Her early research and scholarship focused on adult learners. Among her publications in the 1980’s, she coauthored (with Rita Weathersby) Adult Learners: Implications for Higher Education, an ERIC/AAHE Monograph and a chapter called “Steps Toward Change: The Process of Transition” in Greenberg, O’Donnel, and Berquist, (Eds.) Educating Learners of All Ages. Her current scholarship focuses on leadership, with two strands: women and leadership and moral leadership. Recent publications include three book chapters (with Jane Applegate and Penny Early) on women as leaders, and an article in 2010 (with Judy Cohen, Betty Rambur, and Carol Vallett) on “The Moral Cascade: Distress, Eustress and the Virtuous Organization” and, with the same authors, a chapter on “Theories/Models of Organizational Stress.”
She was honored with the Jackie M. Gribbons Leadership Award in 1999 and holds an honorary doctorate from University of New Hampshire for her work on adult learners. She also received the American Association of Colleges of Teacher Education Gender Equity Award and the Pomeroy Award for Outstanding Contributions to Teacher Education. Tarule, a native of Vermont, attended Bennington College and earned degrees from Goddard College and the Harvard Graduate School of Education.
I grew up in a small Vermont town, and have been delighted to be in Vermont as a professional. My passions are focused on ensuring that higher education – where I have worked for nearly my entire professional career – and to some extent all institutions continue to develop in ways that further and ensure equity, justice and reflective thinking and practice. The chance to engage with HESA students as they experiment with different parts of the academy in the practicum experiences is a delight, providing an opportunity to support new professionals as they work, themselves, and learn about how the academy works and what they care about and can do within it.
Professor Gribbons was a faculty member of the HESA program since its inception in 1970 until her retirement in 2007. As the previous Coordinator of the Practicum Internships, she developed over 200 credit internships and provided the leadership, organization, and quality control for this nationally acclaimed practicum program. When she took early retirement in 1993 following 27 years of service as an administrator at UVM, she continued her faculty assignment with the HESA program as an advisor to HESA students. In 2007, she retired from the HESA faculty but continues her contact with HESA alumni. She also continues to serve on several University committees.
Professor Gribbon's areas of scholarly and professional interest include staff development and training, strategic planning, women in higher education, leadership development, and staff supervision and recruitment. Professor Gribbons developed and taught a year-long career development seminar to assist second-year students in their professional preparation.

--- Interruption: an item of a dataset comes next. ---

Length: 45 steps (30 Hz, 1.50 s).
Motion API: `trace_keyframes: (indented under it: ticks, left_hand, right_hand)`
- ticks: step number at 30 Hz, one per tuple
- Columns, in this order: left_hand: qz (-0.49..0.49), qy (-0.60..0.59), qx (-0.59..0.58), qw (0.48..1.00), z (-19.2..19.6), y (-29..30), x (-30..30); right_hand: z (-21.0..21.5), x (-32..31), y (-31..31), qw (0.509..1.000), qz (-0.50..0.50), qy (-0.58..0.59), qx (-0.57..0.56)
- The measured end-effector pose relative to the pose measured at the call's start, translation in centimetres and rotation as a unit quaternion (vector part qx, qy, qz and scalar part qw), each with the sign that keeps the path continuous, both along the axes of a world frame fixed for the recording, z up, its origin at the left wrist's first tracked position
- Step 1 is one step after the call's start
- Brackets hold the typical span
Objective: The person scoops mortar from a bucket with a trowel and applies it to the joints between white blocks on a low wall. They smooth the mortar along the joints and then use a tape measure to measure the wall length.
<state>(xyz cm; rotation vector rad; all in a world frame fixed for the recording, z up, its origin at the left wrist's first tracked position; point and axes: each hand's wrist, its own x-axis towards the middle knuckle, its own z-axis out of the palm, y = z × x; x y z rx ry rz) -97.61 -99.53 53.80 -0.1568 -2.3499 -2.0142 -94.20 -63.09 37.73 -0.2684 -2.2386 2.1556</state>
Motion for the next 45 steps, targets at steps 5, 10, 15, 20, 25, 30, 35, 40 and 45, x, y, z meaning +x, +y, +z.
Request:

A national leader in higher education, she was the President of the National Association for Women in Education (NAWE), Vice President for Association Advancement and Director of Planned Giving. She served as the Vermont State Coordinator for the American Council on Education's National Identification Program for the advancement of women in higher education. Her leadership and contributions have brought her numerous national and state awards and citations, including three leadership and service awards which carry her name at the UVM, State of Vermont, and Bowling Green State University. Professor Gribbons holds a M.A. degree in Counseling and Physical Education from Case Western Reserve University.